Beim Gebietserhaltungsanspruch handelt es sich um ein Institut des öffentlichen, namentlich des Bauplanungsrechts, aus dem zivilrechtliche Ansprüche nicht erwachsen. Zudem liegt es fern, in dem Anbau von zwei Balkonen an ein Wohnhaus eine Abweichung vom Charakter des faktischen Baugebiets zu sehen, das nach dem klägerischen Vortrag als Wohngebiet anzusehen sei.

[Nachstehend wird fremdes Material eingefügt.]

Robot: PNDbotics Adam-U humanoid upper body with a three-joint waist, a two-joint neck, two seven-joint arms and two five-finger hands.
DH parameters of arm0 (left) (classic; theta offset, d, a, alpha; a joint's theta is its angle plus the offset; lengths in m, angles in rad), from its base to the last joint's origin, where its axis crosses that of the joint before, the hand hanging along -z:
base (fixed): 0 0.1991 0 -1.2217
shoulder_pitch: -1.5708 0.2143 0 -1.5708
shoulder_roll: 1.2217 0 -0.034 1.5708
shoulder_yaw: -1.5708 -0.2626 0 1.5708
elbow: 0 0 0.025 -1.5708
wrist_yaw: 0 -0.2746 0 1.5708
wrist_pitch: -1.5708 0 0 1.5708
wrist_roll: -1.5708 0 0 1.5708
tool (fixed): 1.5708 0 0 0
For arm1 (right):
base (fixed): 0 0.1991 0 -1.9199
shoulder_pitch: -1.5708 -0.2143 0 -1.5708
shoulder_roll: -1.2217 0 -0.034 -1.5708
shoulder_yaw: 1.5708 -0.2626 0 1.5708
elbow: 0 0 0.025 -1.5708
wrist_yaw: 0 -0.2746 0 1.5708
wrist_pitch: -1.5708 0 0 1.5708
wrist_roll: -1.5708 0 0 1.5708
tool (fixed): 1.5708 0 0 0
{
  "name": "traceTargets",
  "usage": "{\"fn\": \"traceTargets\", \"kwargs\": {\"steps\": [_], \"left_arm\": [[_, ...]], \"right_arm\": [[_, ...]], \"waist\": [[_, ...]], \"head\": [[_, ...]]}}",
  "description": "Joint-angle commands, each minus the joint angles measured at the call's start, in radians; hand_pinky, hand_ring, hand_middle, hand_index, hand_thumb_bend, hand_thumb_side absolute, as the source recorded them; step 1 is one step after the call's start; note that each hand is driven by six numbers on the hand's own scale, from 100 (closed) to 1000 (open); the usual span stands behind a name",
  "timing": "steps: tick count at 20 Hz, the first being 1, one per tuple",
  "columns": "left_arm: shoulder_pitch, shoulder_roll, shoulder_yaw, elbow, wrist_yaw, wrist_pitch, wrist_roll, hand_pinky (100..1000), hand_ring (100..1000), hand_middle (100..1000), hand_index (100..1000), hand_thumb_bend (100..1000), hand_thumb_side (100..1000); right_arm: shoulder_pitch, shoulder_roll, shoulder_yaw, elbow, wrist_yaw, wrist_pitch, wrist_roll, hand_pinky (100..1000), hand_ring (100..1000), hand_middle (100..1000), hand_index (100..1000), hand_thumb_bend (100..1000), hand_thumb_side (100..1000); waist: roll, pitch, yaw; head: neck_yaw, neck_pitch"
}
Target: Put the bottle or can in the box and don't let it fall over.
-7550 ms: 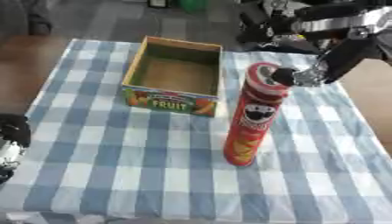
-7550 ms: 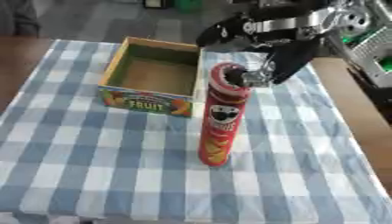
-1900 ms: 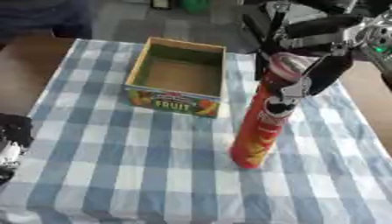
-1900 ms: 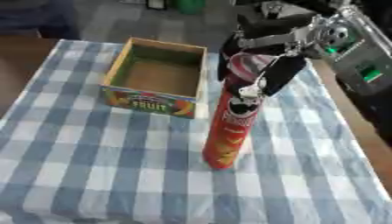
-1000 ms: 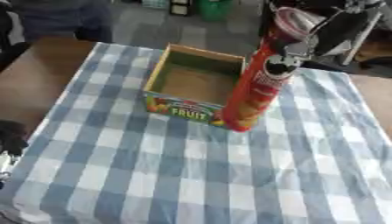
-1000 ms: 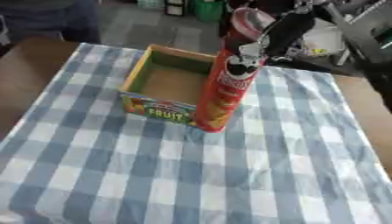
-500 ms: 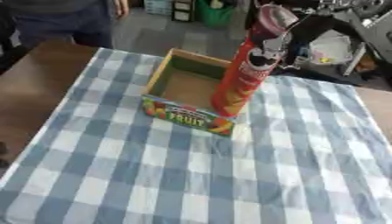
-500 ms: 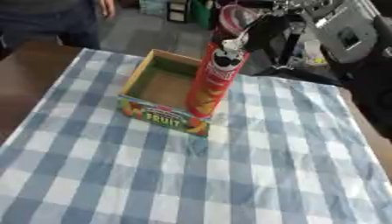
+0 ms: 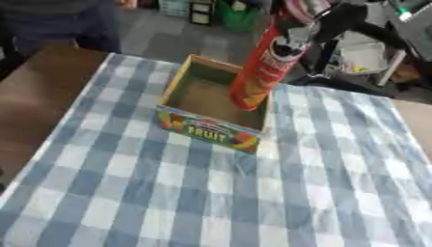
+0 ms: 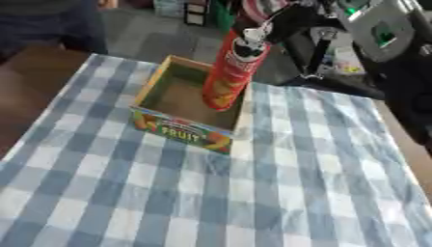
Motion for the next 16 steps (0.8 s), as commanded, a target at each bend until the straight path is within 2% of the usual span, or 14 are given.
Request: {"fn": "traceTargets", "kwargs": {"steps": [1,3,5,6,7,8,9,10,11,12,13,14,16], "left_arm": [[-0.02,0.006,-0.004,-0.025,0.007,-0.002,-0.005,612,551,577,700,168,483],[-0.025,0.005,-0.006,-0.026,0.009,-0.003,-0.007,612,551,577,700,168,483],[-0.026,0.004,-0.006,-0.026,0.01,-0.002,-0.007,612,551,577,700,168,484],[-0.025,0.004,-0.006,-0.026,0.011,-0.002,-0.008,612,551,577,700,168,484],[-0.024,0.005,-0.005,-0.025,0.01,-0.002,-0.008,612,551,577,700,168,484],[-0.023,0.005,-0.005,-0.025,0.01,-0.002,-0.008,612,551,577,700,169,484],[-0.022,0.005,-0.005,-0.025,0.01,-0.002,-0.008,612,551,577,700,168,484],[-0.022,0.006,-0.005,-0.025,0.009,-0.002,-0.008,612,551,577,700,168,484],[-0.021,0.006,-0.005,-0.025,0.009,-0.002,-0.008,612,551,577,700,169,484],[-0.02,0.006,-0.004,-0.024,0.009,-0.002,-0.008,612,551,577,700,169,484],[-0.02,0.007,-0.004,-0.024,0.009,-0.002,-0.008,612,551,577,700,169,484],[-0.019,0.007,-0.004,-0.024,0.009,-0.002,-0.008,612,551,577,700,169,484],[-0.019,0.007,-0.004,-0.024,0.009,-0.002,-0.008,613,551,577,700,170,484]], "right_arm": [[-0.007,-0.014,-0.002,0.016,0.031,-0.005,-0.019,220,469,628,697,100,100],[0.002,-0.004,0.009,0.028,0.057,-0.011,-0.022,230,477,636,704,100,100],[0.012,0.005,0.023,0.039,0.083,-0.021,-0.01,280,514,689,761,100,100],[0.015,0.009,0.028,0.041,0.094,-0.027,0.003,308,535,718,788,100,155],[0.018,0.011,0.033,0.042,0.104,-0.035,0.019,339,559,741,813,100,174],[0.021,0.013,0.037,0.039,0.111,-0.044,0.036,484,661,813,883,100,239],[0.022,0.013,0.039,0.034,0.117,-0.054,0.051,515,683,824,894,100,252],[0.024,0.013,0.041,0.027,0.121,-0.065,0.066,724,839,910,960,164,359],[0.025,0.014,0.044,0.019,0.125,-0.076,0.082,768,876,933,972,206,398],[0.025,0.015,0.046,0.012,0.124,-0.084,0.097,846,944,974,996,276,480],[0.025,0.015,0.048,0.007,0.121,-0.089,0.11,854,951,978,998,283,489],[0.026,0.017,0.049,0.004,0.117,-0.091,0.121,901,984,1000,1000,317,545],[0.026,0.02,0.048,0.0,0.107,-0.09,0.128,941,1000,1000,1000,320,592]], "waist": [[0.009,-0.006,0.006],[0.01,-0.003,0.01],[0.01,-0.002,0.01],[0.01,-0.002,0.009],[0.01,-0.002,0.008],[0.01,-0.003,0.006],[0.01,-0.004,0.004],[0.01,-0.005,0.003],[0.01,-0.006,0.001],[0.011,-0.007,0.0],[0.011,-0.008,-0.001],[0.012,-0.009,-0.002],[0.013,-0.011,-0.005]], "head": [[-0.015,-0.019],[-0.019,-0.019],[-0.021,-0.018],[-0.021,-0.017],[-0.021,-0.016],[-0.02,-0.013],[-0.019,-0.011],[-0.019,-0.009],[-0.019,-0.006],[-0.019,-0.004],[-0.019,-0.002],[-0.019,0.0],[-0.021,0.005]]}}
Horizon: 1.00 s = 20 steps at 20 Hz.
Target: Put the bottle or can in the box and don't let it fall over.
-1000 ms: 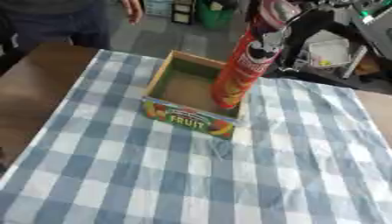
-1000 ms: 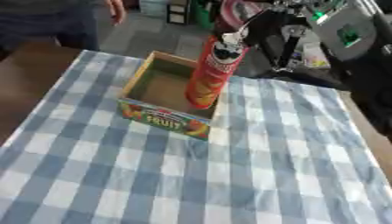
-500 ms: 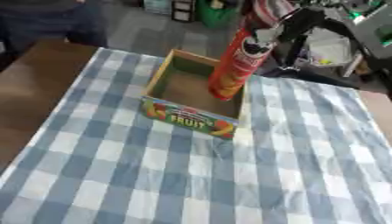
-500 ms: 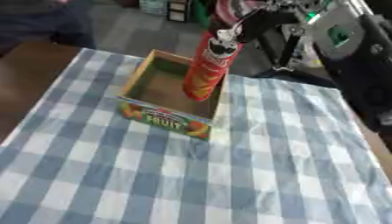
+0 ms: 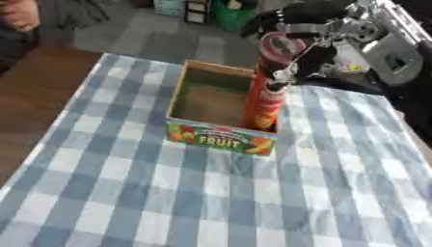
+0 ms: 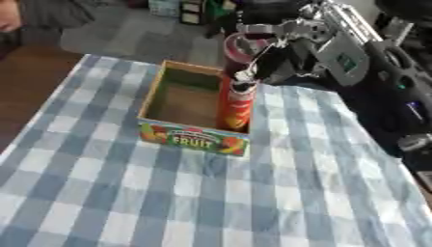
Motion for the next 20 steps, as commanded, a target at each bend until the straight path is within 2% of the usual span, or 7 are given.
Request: {"fn": "traceTargets", "kwargs": {"steps": [1,7,12,16,20], "left_arm": [[-0.007,0.008,0.001,-0.019,0.005,-0.001,-0.001,613,551,577,700,170,484],[0.004,0.009,0.005,-0.016,0.004,0.0,0.001,613,551,576,700,171,484],[0.031,0.013,0.016,-0.011,-0.007,0.001,0.012,613,551,576,699,173,485],[0.054,0.016,0.029,-0.007,-0.018,0.002,0.026,614,551,575,698,174,486],[0.07,0.018,0.04,-0.005,-0.026,0.003,0.04,614,551,575,698,174,486]], "right_arm": [[-0.015,-0.015,-0.009,-0.021,-0.015,0.0,0.01,945,1000,1000,1000,316,601],[-0.006,-0.025,-0.026,-0.049,-0.083,0.017,-0.08,934,977,994,1000,262,580],[0.037,-0.073,-0.056,-0.161,-0.224,0.043,-0.174,888,933,969,1000,170,504],[0.13,-0.124,-0.101,-0.29,-0.33,0.075,-0.274,847,890,941,1000,100,425],[0.3,-0.157,-0.165,-0.457,-0.427,0.115,-0.389,809,845,909,983,100,396]], "waist": [[0.013,-0.02,-0.003],[0.016,-0.028,-0.021],[0.017,-0.039,-0.068],[0.02,-0.05,-0.125],[0.024,-0.056,-0.191]], "head": [[-0.003,0.006],[0.004,0.015],[0.036,0.031],[0.076,0.049],[0.106,0.061]]}}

Die Beklagte hat in der Berufungsverhandlung dazu vorgetragen, dass in dem Gebiet eher geschlossene Wohnbebauung vorhanden sei, mit freistehenden Häusern, Doppelhäusern und – auf der anderen Seite des …wegs – mit Reihenhäusern. Es ist nicht ersichtlich, dass sich das Haus der Beklagten aufgrund des Anbaus der beiden der Wohnnutzung dienenden Balkone nicht mehr in die Eigenart der näheren Umgebung einfügen sollte.
3.13. Die Klägerin stützt den behaupteten Beseitigungsanspruch auch in Randnummern 167/230 auf eine Verletzung der Abstandsflächen. Eine solche Verletzung zum Nachteil der Klägerin liegt nicht vor. Eine analoge Anwendung von § 1004 BGB kommt damit nicht in Betracht, schon gar nicht zugunsten der Klägerin, die von einer etwaigen Überschreitung der Abstandsflächen nicht betroffen wäre. Es kommt auch nicht darauf an, ob das errichtete Bauwerk der Baugenehmigung entspricht, so dass der beantragte Sachverständigenbeweis nicht zu erheben ist. Ebenso wenig ist von Belang, ob es sich bei den Wohnräumen im EG, OG und DG des Wohnhauses der Beklagten um jeweils baulich getrennte, in sich abgeschlossene Wohneinheiten handelt. Bereits eingangs wurde ausgeführt, dass in der Bebauung eines Nachbargrundstücks keine Einwirkung auf das klägerische Grundstück liegt (vgl. oben 3.1). Ein Verstoß gegen Abstandsvorschriften liegt ebenso wenig vor wie eine Zuführung unwägbarer Stoffe nach § 906 BGB; aus letzterer würde auch kein Beseitigungsanspruch folgen.
4. Da die Klägerin durch die Errichtung der beiden Balkone am Wohnhaus der Beklagten nicht in ihren Rechten verletzt wird, kann sie auch eine Untersagung der Nutzung nicht verlangen, auch nicht in der eingeschränkten Form mit Installierung einer Sichtschutzwand. Daher besteht auch kein Anspruch auf Ersatz des finanziellen Aufwands für die Errichtung einer Sichtschutzwand und kein Anspruch auf Ersatz für den Nutzungsausfall für einen Grenzstreifen, den die Klägerin zur Errichtung einer Sichtschutzwand nutzen will.
5. Die Kostenentscheidung folgt aus § 97 Abs. 1 ZPO, die Entscheidung zur vorläufigen Vollstreckbarkeit aus §§ 708 Nr. 10, 711 ZPO. Die Voraussetzungen für die Zulassung der Revision nach § 543 Abs. 2 ZPO liegen nicht vor.